§ **Exercise prompt**
Show every line below where "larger" appears.

========

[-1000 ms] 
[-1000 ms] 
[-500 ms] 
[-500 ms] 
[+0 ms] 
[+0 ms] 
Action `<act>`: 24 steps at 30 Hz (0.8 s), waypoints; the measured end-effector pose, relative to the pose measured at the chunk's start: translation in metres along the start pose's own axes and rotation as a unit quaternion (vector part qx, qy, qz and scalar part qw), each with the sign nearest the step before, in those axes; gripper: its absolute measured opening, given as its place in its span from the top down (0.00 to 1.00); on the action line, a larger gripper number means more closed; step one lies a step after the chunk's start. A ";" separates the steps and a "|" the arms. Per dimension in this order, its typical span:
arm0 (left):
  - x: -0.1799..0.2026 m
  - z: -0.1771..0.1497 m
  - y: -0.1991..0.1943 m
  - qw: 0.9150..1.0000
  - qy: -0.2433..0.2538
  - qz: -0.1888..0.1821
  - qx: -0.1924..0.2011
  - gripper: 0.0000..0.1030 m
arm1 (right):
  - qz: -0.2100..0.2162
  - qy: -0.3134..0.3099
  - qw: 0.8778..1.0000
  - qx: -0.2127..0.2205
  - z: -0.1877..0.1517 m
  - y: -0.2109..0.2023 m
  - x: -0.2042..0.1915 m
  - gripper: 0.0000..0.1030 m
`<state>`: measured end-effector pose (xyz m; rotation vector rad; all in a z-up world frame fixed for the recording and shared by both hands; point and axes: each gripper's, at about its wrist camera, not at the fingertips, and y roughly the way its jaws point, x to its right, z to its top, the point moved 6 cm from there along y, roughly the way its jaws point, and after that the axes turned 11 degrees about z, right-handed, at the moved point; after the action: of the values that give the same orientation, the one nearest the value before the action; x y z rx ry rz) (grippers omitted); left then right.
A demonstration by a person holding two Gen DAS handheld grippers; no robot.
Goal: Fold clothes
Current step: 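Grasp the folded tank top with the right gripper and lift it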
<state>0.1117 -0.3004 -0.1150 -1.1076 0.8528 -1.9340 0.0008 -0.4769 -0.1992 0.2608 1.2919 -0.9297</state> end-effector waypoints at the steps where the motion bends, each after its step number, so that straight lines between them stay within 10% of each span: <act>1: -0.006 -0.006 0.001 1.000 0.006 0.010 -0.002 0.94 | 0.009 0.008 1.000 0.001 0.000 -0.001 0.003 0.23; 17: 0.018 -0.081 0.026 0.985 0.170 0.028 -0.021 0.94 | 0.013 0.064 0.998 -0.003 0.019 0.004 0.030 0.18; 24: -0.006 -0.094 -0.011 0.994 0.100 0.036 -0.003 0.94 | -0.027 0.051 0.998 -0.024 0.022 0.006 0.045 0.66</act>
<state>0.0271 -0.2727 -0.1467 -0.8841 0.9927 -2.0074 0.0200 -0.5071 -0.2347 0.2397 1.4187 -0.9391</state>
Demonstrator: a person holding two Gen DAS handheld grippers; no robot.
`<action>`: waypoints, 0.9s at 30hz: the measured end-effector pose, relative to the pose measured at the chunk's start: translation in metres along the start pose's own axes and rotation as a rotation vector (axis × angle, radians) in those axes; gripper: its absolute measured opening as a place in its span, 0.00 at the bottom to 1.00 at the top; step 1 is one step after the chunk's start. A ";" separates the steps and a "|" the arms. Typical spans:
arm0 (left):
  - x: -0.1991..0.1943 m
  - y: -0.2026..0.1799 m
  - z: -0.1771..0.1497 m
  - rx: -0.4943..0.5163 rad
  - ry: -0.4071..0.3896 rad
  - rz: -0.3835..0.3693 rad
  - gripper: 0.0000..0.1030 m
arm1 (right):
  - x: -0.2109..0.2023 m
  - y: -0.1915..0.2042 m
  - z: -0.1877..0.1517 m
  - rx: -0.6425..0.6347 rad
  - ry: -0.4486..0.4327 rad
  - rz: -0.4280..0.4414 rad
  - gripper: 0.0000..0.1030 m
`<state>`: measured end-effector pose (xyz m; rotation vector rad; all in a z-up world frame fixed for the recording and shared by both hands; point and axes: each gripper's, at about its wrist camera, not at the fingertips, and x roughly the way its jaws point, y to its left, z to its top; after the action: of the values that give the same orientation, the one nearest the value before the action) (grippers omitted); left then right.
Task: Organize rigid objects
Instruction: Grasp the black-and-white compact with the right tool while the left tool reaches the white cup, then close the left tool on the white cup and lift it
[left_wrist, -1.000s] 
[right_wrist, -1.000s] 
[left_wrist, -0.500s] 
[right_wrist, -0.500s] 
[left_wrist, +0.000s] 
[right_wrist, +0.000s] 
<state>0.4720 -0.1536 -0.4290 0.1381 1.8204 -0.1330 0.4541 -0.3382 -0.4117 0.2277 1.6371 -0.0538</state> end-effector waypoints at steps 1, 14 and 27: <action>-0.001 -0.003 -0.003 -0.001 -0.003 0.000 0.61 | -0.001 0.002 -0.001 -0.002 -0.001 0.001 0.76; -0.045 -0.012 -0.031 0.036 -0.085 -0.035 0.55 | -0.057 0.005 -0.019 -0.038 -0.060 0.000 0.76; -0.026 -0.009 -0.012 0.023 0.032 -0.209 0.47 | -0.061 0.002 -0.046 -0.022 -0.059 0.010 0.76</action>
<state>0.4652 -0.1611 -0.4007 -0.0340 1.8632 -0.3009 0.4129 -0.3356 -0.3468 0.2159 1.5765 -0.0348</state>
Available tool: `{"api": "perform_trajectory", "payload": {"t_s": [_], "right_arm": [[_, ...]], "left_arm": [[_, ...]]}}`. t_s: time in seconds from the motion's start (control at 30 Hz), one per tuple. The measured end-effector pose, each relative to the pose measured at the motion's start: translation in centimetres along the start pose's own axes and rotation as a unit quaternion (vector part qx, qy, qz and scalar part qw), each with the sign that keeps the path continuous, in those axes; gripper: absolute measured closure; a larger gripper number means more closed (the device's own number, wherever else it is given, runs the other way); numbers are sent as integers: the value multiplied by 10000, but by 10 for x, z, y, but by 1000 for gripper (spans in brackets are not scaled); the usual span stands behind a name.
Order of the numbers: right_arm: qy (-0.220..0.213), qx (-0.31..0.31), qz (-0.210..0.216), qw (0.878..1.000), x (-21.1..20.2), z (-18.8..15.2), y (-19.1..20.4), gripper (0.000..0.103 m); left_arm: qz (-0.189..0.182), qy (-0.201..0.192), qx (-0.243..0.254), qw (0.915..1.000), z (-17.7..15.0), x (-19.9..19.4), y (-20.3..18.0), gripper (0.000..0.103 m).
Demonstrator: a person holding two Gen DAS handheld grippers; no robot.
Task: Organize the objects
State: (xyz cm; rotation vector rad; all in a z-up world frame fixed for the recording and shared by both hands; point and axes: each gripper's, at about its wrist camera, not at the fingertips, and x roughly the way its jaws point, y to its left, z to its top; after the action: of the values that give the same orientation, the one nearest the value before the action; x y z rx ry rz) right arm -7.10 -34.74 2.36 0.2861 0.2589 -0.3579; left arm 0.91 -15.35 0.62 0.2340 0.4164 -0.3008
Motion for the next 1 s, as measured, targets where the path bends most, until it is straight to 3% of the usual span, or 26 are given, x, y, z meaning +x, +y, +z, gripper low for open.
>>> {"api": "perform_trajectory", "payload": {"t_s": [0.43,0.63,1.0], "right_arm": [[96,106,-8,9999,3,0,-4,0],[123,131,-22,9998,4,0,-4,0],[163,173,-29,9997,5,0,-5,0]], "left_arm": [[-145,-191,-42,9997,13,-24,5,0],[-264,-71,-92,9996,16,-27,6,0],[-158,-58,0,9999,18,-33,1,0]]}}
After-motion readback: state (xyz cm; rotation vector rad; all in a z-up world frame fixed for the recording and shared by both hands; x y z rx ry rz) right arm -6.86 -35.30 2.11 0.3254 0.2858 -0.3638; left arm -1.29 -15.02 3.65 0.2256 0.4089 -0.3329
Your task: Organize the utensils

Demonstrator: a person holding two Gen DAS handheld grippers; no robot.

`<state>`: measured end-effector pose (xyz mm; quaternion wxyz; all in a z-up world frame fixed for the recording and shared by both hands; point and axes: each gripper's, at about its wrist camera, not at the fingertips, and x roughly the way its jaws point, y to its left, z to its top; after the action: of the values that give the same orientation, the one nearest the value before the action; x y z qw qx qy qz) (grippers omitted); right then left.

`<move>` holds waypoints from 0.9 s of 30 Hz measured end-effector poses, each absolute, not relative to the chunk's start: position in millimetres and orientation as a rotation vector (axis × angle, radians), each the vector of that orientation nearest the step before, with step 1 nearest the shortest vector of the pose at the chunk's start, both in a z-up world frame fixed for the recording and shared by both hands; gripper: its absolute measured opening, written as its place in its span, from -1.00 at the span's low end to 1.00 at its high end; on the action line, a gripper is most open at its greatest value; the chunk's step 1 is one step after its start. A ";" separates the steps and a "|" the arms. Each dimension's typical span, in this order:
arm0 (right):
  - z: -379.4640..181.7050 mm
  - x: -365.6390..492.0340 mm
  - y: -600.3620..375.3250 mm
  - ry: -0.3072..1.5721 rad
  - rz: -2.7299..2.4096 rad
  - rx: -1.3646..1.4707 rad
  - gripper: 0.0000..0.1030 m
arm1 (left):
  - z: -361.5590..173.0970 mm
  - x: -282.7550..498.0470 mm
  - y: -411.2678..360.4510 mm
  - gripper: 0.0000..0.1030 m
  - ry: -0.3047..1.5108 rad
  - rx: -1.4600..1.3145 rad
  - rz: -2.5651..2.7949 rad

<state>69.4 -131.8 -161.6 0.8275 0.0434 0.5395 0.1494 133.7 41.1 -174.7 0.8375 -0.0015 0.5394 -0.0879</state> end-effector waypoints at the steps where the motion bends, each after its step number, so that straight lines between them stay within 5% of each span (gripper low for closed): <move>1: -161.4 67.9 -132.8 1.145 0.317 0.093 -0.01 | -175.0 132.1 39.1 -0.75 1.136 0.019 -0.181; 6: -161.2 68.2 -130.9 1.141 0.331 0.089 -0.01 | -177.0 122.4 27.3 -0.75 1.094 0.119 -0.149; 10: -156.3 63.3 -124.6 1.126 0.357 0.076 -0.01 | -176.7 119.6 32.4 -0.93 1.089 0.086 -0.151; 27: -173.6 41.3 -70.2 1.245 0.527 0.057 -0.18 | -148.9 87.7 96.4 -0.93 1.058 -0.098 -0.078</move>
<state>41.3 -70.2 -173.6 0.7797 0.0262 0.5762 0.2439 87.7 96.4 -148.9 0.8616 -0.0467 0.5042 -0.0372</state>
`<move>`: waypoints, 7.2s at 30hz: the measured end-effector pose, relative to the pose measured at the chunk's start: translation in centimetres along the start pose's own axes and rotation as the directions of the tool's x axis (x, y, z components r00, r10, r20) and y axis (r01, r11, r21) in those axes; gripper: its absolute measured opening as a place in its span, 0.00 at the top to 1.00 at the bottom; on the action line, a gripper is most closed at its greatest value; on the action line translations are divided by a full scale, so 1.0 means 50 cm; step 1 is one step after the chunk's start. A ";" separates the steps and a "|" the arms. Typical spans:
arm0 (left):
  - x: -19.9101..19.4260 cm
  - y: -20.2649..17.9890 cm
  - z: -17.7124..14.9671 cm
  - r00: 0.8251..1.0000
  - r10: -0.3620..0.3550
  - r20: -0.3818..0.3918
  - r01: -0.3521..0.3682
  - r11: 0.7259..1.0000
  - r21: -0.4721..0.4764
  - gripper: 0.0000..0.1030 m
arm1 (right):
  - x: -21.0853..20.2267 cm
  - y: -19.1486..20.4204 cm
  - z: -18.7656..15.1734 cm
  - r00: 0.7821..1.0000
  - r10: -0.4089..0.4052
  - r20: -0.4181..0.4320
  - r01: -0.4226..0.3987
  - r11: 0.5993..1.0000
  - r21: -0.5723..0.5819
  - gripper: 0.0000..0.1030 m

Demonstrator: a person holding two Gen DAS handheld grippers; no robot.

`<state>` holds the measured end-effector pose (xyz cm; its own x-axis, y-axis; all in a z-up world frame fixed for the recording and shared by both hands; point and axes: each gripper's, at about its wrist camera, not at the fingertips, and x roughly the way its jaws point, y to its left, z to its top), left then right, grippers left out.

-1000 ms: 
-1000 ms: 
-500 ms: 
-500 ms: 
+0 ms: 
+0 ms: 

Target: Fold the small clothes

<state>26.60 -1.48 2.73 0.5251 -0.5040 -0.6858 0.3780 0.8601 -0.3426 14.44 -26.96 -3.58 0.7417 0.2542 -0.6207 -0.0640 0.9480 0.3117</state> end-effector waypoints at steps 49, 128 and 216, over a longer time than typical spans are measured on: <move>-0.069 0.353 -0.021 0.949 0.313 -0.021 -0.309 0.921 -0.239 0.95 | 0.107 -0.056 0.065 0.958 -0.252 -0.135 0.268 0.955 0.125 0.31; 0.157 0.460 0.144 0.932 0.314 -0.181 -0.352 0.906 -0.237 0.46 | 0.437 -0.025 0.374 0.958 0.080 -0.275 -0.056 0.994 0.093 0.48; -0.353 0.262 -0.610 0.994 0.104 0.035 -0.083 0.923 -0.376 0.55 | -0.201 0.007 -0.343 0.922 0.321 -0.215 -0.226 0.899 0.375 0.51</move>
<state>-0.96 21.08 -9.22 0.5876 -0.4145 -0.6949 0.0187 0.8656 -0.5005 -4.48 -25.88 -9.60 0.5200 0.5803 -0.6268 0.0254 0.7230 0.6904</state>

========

§ **Solution to the exercise**
Action `<act>`: 24 steps at 30 Hz (0.8 s), waypoints; the measured end-effector pose, relative to the pose measured at the chunk's start: translation in metres along the start pose's own axes and rotation as a unit quaternion (vector part qx, qy, qz and scalar part qw), each with the sign nearest the step before, in those axes; gripper: its absolute measured opening, given as its place in its span from the top down (0.00 to 1.00); on the action line, a larger gripper number means more closed; step one lies a step after the chunk's start. A ";" separates the steps and a "|" the arms. Per dimension in this order, its typical span:
Available tool: `{"api": "perform_trajectory", "payload": {"t_s": [_], "right_arm": [[_, ...]], "left_arm": [[_, ...]]}}`. t_s: time in seconds from the motion's start (control at 30 Hz), one per tuple. The measured end-effector pose, each relative to the pose measured at the motion's start: translation in centimetres along the start pose's own axes and rotation as a unit quaternion (vector part qx, qy, qz and scalar part qw), each with the sign that keeps the path continuous, in those axes; gripper: absolute measured closure; a larger gripper number means more closed (the device's own number, wherever else it is given, runs the other way); numbers are sent as integers: the value multiplied by 10000, but by 10 for x, z, y, but by 1000 for gripper (spans in brackets are not scaled); the usual span stands behind a name.

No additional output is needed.